His mouth came down on mine.
He is delicious.
Chapter 9
The Kelly Family's Chaotic Christmas Eve began in the light green farmhouse my great-granddad and grandma built. My mother had the hot buttered rums ready.
Aunt Amy brought her momma's hash and onion casserole and meat-loaf balls. The scent of the hash and onion casserole about knocked me over, but my smile did not waver when she kissed me and said, “Merry Christmas to my third daughter. I love you.”
Her husband, the former boxer, Richard Longer, hugged me, too, then whispered, “Sorry about the casserole. Trust me, it smelled worse at home, like a dead rodent.”
A truck roared up the drive, way too fast. I saw Oakie at the wheel. He stuck his head out and yelled, “Sister! We comin' to you, girl! We comin'!”
My two other half brothers, Aspen and Redwood, sons of my father and Chantrea, were in the back of the truck. As the truck slowed, they both stood up and waved, each of them with a six-pack of beer in their hands. “Merry happy beer Christmas!”
Oh, they were trouble. Oh, how I loved them. They leaped out of the truck and hugged me, then because they are big and strong and funny, they lifted me up in the air horizontally, and walked me back into the house like a Cleopatra queen. I would have objected but I was laughing too hard.
When they set me down in the family room, everyone was laughing.

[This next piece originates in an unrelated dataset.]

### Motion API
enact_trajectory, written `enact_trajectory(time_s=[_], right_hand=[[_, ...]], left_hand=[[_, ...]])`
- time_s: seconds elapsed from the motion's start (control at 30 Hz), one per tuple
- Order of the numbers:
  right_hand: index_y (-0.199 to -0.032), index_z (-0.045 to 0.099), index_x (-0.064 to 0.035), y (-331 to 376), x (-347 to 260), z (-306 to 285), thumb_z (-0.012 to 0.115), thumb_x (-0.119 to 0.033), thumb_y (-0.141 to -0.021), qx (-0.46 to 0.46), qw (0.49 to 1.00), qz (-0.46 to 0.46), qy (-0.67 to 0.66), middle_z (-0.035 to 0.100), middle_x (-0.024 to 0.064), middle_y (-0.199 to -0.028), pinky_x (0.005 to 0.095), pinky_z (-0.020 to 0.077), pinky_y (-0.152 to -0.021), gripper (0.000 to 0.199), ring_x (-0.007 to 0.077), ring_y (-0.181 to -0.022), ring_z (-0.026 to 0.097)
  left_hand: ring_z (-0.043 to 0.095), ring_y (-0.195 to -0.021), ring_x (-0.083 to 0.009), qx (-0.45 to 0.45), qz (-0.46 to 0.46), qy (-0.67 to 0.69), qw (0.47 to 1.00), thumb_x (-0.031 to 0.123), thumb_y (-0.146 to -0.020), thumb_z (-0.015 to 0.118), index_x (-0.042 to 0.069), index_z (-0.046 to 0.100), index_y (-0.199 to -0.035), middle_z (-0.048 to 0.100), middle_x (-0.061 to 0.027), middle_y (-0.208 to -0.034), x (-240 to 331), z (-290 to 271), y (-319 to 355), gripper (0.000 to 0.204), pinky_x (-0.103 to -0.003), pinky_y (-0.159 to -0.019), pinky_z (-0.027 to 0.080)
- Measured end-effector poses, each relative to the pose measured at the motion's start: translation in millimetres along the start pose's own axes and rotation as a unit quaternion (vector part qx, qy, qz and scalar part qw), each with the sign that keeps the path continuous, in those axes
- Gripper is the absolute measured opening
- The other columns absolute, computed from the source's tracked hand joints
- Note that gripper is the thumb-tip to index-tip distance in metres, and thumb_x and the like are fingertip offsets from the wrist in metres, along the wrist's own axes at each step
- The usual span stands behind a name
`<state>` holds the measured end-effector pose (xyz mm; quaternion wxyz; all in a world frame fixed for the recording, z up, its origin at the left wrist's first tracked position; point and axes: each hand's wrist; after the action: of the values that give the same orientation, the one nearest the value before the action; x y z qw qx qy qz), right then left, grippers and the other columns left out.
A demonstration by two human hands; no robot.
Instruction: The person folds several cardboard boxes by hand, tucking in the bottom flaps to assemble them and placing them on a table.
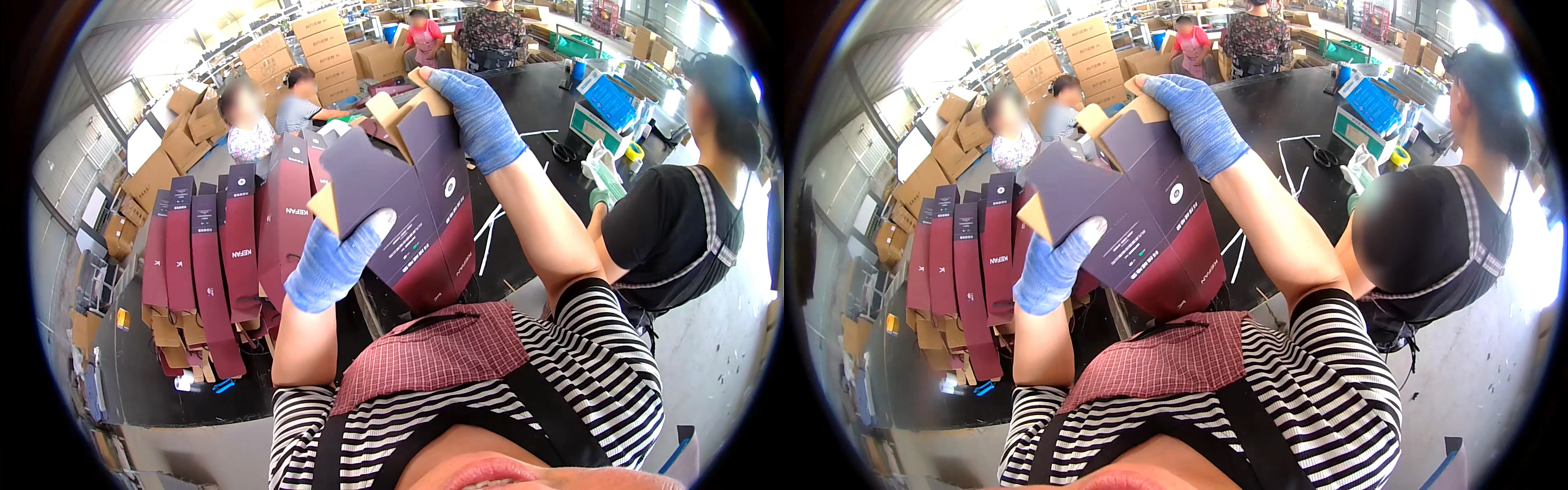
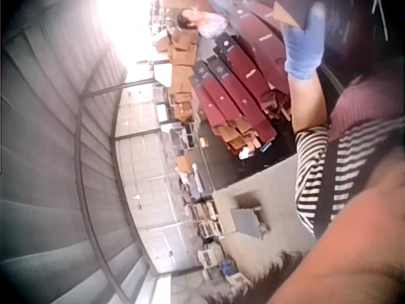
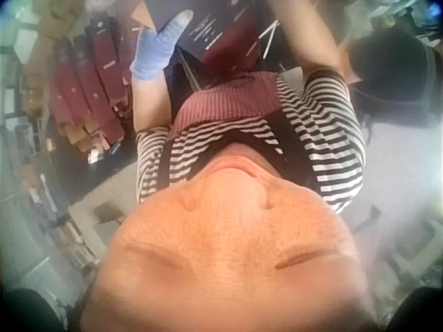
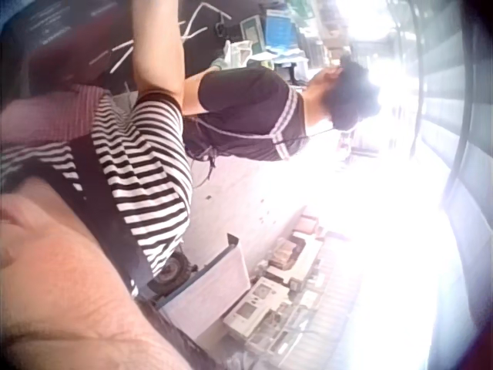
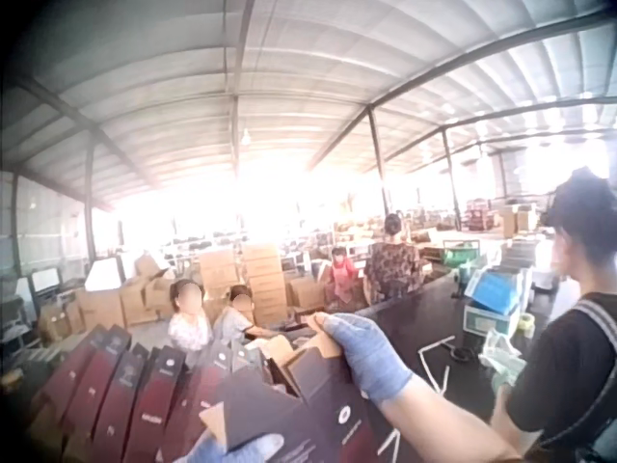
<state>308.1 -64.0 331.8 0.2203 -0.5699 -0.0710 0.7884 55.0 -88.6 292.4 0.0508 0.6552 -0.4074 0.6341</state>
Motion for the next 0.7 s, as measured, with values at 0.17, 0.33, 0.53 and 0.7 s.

“Okay, okay,” Aspen said. He has a mop of black hair and spends most of his time on the ski slopes. He has a tattoo of a Taz-manian devil on one arm. “We've got a song.”
“It's for you, Dick Longer,” Oakie said, running a hand over his mohawk. He, too, spends most of his time on the slopes. One of his tattoos is a pair of handcuffs. He'd told me it was to remind him to stay out of trouble. “We been workin' on it.”

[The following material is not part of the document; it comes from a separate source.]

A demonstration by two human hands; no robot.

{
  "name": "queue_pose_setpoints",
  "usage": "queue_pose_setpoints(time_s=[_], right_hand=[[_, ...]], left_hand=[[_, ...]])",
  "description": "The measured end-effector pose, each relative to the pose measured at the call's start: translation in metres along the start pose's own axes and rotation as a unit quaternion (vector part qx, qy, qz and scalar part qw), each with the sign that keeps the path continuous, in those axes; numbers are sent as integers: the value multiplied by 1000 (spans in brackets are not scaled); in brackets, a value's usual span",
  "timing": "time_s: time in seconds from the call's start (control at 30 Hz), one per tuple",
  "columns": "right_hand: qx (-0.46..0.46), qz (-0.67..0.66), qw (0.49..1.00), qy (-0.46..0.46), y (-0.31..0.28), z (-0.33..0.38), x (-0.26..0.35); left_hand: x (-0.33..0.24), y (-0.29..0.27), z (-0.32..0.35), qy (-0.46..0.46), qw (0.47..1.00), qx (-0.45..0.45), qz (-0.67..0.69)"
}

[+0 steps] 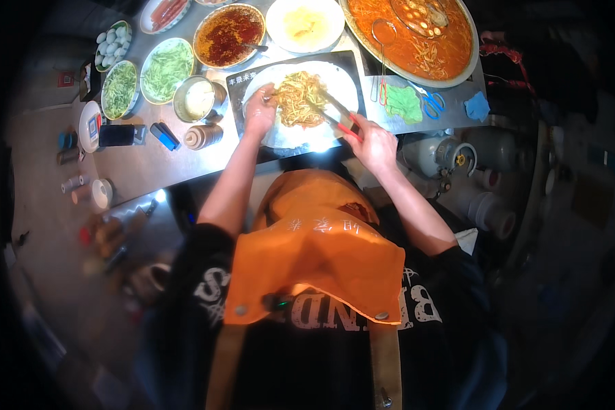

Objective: The person assembles a street food wrap by placing a flatbread on a board, adding cooked meat, vegetables, and sauces, then rolling it into a cone and handing it to a customer. The process is repeated for a second wrap.

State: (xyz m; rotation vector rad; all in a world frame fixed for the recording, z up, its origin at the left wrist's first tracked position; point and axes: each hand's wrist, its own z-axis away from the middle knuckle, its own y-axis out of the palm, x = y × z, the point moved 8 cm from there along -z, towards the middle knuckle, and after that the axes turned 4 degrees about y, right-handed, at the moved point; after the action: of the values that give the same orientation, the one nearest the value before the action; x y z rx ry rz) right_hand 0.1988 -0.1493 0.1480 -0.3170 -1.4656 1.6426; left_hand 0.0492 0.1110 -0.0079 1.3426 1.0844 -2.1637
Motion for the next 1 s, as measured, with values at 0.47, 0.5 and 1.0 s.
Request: queue_pose_setpoints(time_s=[0.47,0.5,1.0], right_hand=[[-1,2,1000,4,36,31,2],[-28,-1,999,25,26,33,-2],[103,-32,993,37,-2,-21,8]], left_hand=[[36,17,1,-88,972,167,139],[32,14,-3,-61,978,152,131],[-17,34,-44,21,972,234,30]])
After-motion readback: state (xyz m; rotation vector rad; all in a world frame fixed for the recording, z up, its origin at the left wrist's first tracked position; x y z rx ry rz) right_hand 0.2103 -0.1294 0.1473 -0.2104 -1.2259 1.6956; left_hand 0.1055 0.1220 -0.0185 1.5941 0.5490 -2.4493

“This year, we have a melody,” Redwood said. He is the third black-haired ski bum. He recently got a tattoo of a leopard on skis. “You know, like a symphony or a rock concert.”

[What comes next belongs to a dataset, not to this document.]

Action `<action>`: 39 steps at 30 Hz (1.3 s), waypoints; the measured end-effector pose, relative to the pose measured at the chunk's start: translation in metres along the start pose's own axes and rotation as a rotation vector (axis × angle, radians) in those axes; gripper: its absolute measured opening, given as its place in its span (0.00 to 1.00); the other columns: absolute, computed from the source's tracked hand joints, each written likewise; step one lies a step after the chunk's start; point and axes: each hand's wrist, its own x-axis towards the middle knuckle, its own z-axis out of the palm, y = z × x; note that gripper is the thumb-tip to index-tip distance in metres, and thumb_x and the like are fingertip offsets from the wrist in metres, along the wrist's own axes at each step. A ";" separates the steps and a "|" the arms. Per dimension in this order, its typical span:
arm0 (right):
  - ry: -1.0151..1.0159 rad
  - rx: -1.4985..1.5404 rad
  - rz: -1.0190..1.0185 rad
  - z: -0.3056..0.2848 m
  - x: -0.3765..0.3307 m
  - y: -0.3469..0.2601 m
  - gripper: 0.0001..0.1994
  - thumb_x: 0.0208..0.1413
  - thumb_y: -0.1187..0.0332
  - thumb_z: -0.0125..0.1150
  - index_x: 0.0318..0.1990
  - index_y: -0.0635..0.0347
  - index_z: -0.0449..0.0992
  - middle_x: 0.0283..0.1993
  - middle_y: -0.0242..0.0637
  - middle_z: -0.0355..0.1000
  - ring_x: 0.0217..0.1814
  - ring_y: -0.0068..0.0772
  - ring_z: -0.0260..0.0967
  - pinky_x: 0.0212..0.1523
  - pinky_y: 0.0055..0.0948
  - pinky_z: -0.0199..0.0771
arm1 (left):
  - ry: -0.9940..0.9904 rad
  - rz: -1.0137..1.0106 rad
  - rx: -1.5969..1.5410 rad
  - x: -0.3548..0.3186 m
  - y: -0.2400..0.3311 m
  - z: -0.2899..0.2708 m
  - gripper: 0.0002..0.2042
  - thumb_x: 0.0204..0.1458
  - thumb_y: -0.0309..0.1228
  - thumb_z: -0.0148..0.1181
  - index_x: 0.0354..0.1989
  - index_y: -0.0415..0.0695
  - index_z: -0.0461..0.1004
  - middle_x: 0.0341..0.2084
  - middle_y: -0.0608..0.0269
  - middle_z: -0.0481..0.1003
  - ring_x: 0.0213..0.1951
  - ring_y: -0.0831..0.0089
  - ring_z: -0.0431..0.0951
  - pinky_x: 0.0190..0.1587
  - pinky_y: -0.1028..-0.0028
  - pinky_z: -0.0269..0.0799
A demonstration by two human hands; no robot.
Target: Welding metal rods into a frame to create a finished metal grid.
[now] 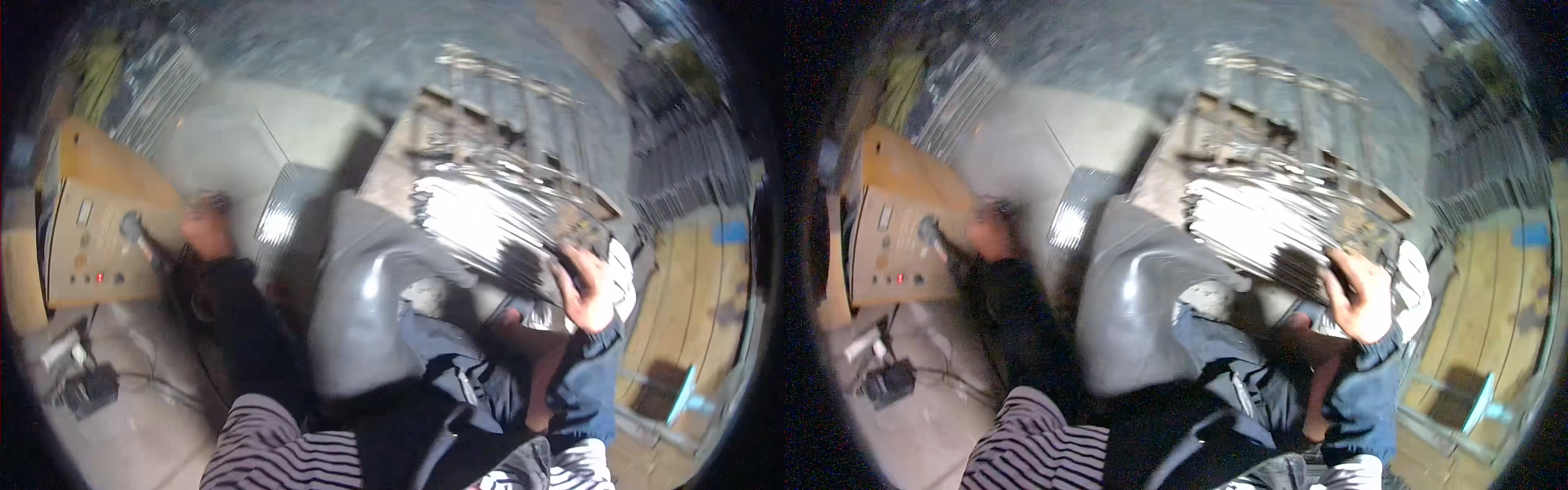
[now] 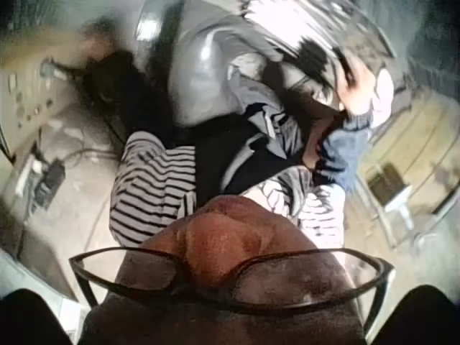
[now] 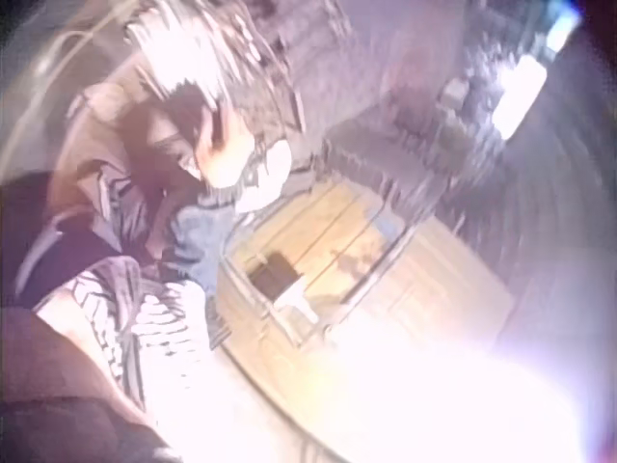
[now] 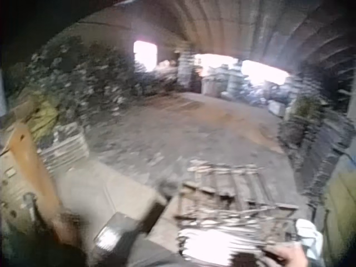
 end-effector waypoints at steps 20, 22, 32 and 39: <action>0.322 0.219 0.505 0.017 0.049 0.142 0.35 0.59 0.51 0.63 0.61 0.77 0.68 0.65 0.63 0.66 0.68 0.57 0.64 0.68 0.41 0.64 | -0.718 0.345 0.165 -0.194 0.286 0.221 0.15 0.56 0.34 0.57 0.35 0.29 0.78 0.33 0.30 0.77 0.41 0.34 0.77 0.45 0.50 0.71; 0.285 0.178 0.500 0.020 0.043 0.135 0.35 0.59 0.50 0.63 0.62 0.75 0.68 0.66 0.63 0.64 0.70 0.57 0.62 0.69 0.42 0.62 | -0.750 0.248 0.177 -0.193 0.287 0.222 0.16 0.56 0.34 0.56 0.35 0.29 0.78 0.34 0.31 0.78 0.42 0.36 0.78 0.46 0.51 0.71; 0.244 0.051 0.447 0.026 0.032 0.117 0.34 0.60 0.49 0.61 0.63 0.71 0.68 0.68 0.61 0.62 0.73 0.57 0.57 0.72 0.44 0.56 | -0.682 0.315 0.089 -0.161 0.244 0.246 0.21 0.55 0.34 0.54 0.53 0.33 0.76 0.41 0.33 0.78 0.48 0.41 0.79 0.51 0.56 0.73; 0.237 0.094 0.446 0.022 0.030 0.122 0.33 0.59 0.51 0.63 0.62 0.71 0.69 0.67 0.64 0.63 0.71 0.59 0.59 0.71 0.45 0.59 | -0.745 0.343 0.203 -0.173 0.276 0.234 0.21 0.53 0.35 0.55 0.51 0.32 0.77 0.40 0.32 0.78 0.48 0.41 0.79 0.51 0.55 0.73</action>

All of them have a tattoo on their right arm that says, “Kelly,” and “Three brothers.”
The girls are crazy about them, their tattoos, ski bum-ness, and their piercings.
“No,” Aunt Amy said. “No singing.”
Richard stood up, bull-like chest out, and said, “You can sing the song, and then we'll go for a round in the backyard. Three minutes each?”
We all knew what Boxing Richard meant.
“Hmmm.” Oakie put his fist under his chin. “That doesn't sound pleasant. Sing a song, then I get my pretty nose bashed in.”
Aspen swallowed hard. “With you being a boxer, it does appear that the outcome would be poor for me.”
Redwood said, “I can't let you hit me, because then I'll get a black eye and it'll turn the girls on too much. You know, bad boy gone badder. They like that.”
“We have a decision then,” Richard said. “Let's forget about the song and all sit down and have a beer.”
The boys cheered and tossed him one.
My mother and Aunt Emma and Aunt Amy sighed with relief.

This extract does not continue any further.